- _Exercise goal_
In the data below, find every line with the string "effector" and pull it out.

- _Recorded data_

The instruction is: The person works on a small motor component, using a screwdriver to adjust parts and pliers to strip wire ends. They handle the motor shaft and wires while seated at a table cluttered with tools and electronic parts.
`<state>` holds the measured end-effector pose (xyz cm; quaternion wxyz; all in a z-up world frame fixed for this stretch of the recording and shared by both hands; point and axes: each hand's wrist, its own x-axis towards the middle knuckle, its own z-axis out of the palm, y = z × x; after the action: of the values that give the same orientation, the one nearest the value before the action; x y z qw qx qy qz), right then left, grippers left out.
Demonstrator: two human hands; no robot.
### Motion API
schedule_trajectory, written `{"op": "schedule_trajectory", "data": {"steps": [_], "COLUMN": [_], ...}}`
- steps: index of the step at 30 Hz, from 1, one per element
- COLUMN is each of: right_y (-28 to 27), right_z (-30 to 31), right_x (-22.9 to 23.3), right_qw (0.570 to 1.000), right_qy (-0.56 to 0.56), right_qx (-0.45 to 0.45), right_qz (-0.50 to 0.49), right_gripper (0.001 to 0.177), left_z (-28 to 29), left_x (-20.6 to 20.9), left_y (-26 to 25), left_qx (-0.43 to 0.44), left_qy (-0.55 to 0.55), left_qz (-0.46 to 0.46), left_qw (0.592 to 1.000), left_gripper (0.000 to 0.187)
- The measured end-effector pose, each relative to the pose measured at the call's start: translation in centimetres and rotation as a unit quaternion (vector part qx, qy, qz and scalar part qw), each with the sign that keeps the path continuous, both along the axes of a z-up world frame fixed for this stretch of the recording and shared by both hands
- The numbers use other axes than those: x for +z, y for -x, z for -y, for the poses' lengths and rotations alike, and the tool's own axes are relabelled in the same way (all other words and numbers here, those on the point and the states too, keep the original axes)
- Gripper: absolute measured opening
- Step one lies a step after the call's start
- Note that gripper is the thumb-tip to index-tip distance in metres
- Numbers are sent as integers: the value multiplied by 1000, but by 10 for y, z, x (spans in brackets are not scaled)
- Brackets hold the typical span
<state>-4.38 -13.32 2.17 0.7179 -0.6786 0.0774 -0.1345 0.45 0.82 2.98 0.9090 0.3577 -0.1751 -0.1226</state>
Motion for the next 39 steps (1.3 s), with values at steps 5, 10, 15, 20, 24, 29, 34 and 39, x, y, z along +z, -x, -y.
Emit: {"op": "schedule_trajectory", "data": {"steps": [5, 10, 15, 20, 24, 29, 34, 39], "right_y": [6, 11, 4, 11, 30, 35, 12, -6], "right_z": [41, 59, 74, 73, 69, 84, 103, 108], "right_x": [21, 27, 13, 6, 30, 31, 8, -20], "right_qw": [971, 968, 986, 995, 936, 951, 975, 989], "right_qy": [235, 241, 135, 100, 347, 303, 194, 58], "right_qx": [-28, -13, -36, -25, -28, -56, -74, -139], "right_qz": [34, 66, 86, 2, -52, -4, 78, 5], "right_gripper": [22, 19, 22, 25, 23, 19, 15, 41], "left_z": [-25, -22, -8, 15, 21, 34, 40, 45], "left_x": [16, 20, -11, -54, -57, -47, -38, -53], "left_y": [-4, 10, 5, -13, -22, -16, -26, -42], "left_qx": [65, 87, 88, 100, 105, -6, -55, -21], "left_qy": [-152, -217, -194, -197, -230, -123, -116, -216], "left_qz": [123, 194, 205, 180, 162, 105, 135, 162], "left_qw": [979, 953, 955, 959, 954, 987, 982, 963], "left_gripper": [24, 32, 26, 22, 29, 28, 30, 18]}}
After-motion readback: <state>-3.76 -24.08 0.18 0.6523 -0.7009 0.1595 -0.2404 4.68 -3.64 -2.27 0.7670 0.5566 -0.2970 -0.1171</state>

- _Solution to the exercise_
`<state>` holds the measured end-effector pose (xyz cm; quaternion wxyz; all in a z-up world frame fixed for this stretch of the recording and shared by both hands; point and axes: each hand's wrist, its own x-axis towards the middle knuckle, its own z-axis out of the palm, y = z × x; after the action: of the values that give the same orientation, the one nearest the value before the action; x y z qw qx qy qz), right then left, grippers left out.
- The measured end-effector pose, each relative to the pose measured at the call's start: translation in centimetres and rotation as a unit quaternion (vector part qx, qy, qz and scalar part qw), each with the sign that keeps the path continuous, both along the axes of a z-up world frame fixed for this stretch of the recording and shared by both hands

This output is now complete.